Required work | In how many lines of the listing below does "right" appear? Give only the figure.

Data provided |

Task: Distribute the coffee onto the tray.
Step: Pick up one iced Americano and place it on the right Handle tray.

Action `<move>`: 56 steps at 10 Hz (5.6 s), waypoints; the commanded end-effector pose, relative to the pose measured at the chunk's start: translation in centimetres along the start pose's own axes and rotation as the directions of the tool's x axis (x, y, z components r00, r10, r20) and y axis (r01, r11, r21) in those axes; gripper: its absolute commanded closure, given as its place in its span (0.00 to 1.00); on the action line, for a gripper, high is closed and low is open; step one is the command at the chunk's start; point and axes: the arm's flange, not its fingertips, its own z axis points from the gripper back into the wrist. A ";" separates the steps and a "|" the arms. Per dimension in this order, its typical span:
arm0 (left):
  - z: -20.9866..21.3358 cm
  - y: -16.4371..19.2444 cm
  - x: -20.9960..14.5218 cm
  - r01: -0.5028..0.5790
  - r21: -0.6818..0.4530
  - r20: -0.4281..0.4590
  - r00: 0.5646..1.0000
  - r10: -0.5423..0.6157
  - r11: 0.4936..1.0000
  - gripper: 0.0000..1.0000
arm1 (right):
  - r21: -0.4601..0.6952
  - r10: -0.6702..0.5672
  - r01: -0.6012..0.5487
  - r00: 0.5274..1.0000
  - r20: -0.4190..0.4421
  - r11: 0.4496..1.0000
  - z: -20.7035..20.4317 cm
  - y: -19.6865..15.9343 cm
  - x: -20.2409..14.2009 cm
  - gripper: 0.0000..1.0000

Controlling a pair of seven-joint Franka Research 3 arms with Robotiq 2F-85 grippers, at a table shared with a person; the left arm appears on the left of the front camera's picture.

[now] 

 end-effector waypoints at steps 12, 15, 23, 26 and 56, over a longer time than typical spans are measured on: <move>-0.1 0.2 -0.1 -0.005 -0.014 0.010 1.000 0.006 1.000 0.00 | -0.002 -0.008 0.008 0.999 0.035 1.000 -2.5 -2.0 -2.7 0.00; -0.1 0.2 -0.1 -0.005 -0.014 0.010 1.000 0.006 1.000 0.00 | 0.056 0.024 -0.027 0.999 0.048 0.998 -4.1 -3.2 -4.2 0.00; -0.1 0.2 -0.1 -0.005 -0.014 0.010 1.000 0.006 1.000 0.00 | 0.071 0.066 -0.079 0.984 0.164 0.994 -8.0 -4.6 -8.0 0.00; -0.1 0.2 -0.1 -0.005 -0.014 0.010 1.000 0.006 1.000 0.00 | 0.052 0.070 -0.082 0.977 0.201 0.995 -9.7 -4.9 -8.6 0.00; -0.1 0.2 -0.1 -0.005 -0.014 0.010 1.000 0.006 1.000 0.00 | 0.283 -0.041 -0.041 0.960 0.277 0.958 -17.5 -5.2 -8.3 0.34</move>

Written response | 2